Become a Fragrance Chemist: Education and Career Information

Research the requirements to become a fragrance chemist. Learn about the job description and duties, and read the step-by-step process to start a career as a fragrance chemist.

Should I Become a Fragrance Chemist?

Fragrance chemists conduct research to develop appealing scents for consumer products that include household products and cosmetics. These scientists often work in research labs of corporations, simulating the consumer experience, creating user-friendly fragrances, and testing the chemical components within the functionality of the products. For example, a fragrance chemist must develop a fragrance for a dryer sheet without diminishing the fabric softening effect of the product. These professionals must follow correct procedures when handling chemicals in order to prevent the risks of any safety or health hazards. Travel may be involved.

Career Requirements

Degree Level Bachelor's degree; graduate degree may be necessary for advancement
Degree Field Chemistry, chemical engineering, or related field
Experience Laboratory courses and internships are beneficial
Key Skills Interpersonal, communication, managerial skills, knowledge of research data, statistics, and 3D modeling software
Salary (May 2014) $73,480 per year (Median salary for all chemists)

Sources: American Chemical Society, U.S. Bureau of Labor Statistics.
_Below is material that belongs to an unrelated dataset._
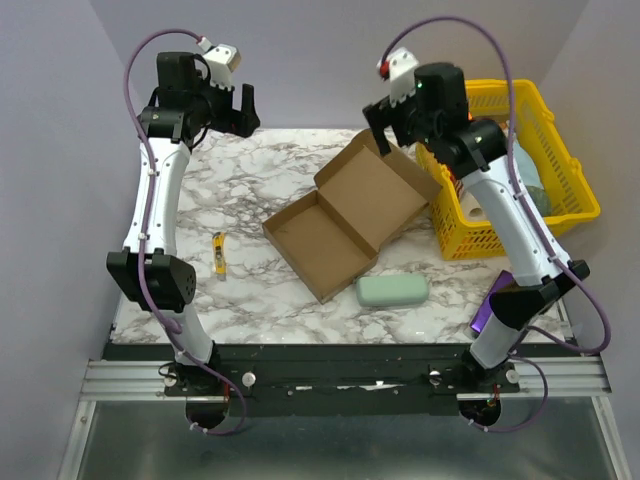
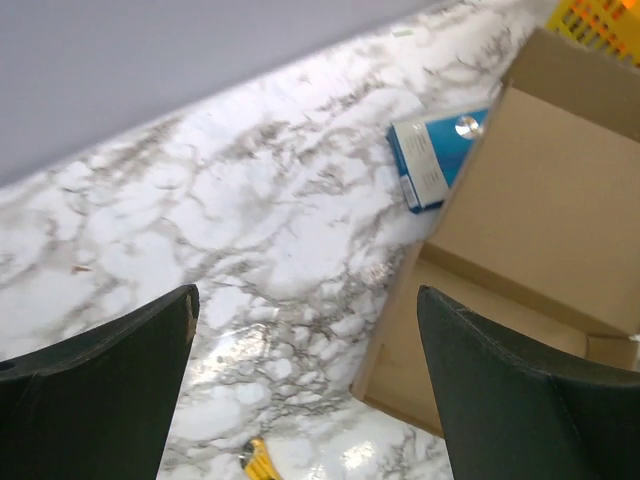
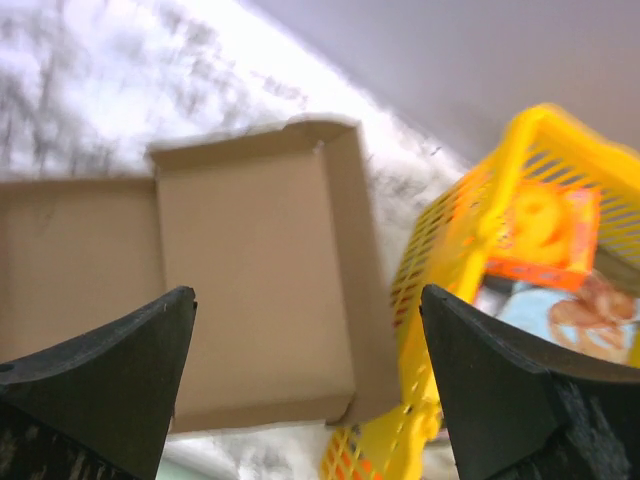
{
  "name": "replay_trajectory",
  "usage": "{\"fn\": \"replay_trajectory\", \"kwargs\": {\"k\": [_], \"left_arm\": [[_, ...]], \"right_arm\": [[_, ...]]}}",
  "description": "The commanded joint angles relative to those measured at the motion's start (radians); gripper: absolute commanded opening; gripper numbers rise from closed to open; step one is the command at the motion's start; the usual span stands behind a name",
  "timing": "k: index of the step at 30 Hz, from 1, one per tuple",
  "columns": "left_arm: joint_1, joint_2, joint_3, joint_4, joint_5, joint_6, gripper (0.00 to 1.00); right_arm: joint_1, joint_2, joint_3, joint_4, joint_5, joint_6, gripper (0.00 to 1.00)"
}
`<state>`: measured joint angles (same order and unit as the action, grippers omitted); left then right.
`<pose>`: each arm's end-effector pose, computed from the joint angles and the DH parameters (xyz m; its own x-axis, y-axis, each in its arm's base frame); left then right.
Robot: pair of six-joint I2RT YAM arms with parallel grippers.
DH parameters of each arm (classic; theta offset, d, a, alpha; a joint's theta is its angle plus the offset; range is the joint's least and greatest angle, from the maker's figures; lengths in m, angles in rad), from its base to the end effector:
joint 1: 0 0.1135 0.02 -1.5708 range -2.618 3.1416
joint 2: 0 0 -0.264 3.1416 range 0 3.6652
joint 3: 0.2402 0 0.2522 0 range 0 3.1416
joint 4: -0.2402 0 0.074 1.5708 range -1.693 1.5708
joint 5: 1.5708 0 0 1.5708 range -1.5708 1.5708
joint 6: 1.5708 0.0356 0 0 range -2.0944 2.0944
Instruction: Unpack the express box
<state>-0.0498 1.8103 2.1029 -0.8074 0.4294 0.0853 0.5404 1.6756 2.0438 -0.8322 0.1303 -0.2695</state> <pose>0.3912 -0.0343 0.4457 -0.4553 0.1003 -0.8847 0.4476 0.8847 -0.1301 0.3045 0.1773 0.4713 -0.2606 -0.4642 -0.8465 -0.4978 0.8159 -0.2941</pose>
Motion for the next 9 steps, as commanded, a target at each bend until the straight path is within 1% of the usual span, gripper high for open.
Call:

Step 1: Get a Bachelor's Degree

Fragrance chemists must build a foundation in chemistry with an undergraduate degree in chemistry, chemical engineering, or a related field. Students receive instruction in math, chemistry, biology, and physics. They can expect to take laboratory courses to get hands-on experience conducting experiments. Students may also have the opportunity to participate in undergraduate research programs or internships.

Success Tips:

  • Learn to work in a team. Fragrance chemists will likely work with a team of researchers, and it is important for students to work on becoming team players. Students can hone these skills by working in groups for class assignments or participating in group-oriented extracurricular activities.
  • Build communication skills. Fragrance chemists will likely have to explain their ideas and data to coworkers without a background in science. It is important for them to build their written and verbal communications skills to convey complicated information. Students can do so by taking writing and speech courses.

Step 2: Gain Experience

Chemists can obtain entry-level positions upon earning their bachelor's degree in chemistry. Relative to other areas such as education, chemists in research and development may find more opportunities for advancement. It is likely that fragrance chemists will have the chance to work on more than one project, not only gaining time management skills, but also learning how to apply their knowledge to different types of products.

Success Tip:

  • Improve managerial skills. As scientists move up the corporate ladder, it is more likely that they will supervise staff. Fragrance chemists can prepare for supervisory roles by practicing problem-solving skills, respecting co-workers and displaying confidence.

Step 3: Consider Getting a Graduate Degree

Fragrance chemists may find that a master's degree or doctorate in chemistry or chemical engineering might improve their chances of advancement. In addition, scientists may choose to pursue graduate studies in a specialized area of chemistry, such as cosmetic science or personal care science. These specializations may instruct chemists on cosmetic microbiology, hair care formulations, cosmetic science, or product development. In master's in chemistry degree programs, classes could include advanced courses in organic, physical, and analytical chemistry. These programs also give students the opportunity to increase their research skills, which could be beneficial to career growth. The master's degree program may or may not have a thesis option.

Doctorate programs in chemistry delve even further into research, different chemistry concentrations (e.g. analytical), and interdisciplinary subject matter. A qualifying exam, comprehensive exam, thesis, and teaching requirement may be required.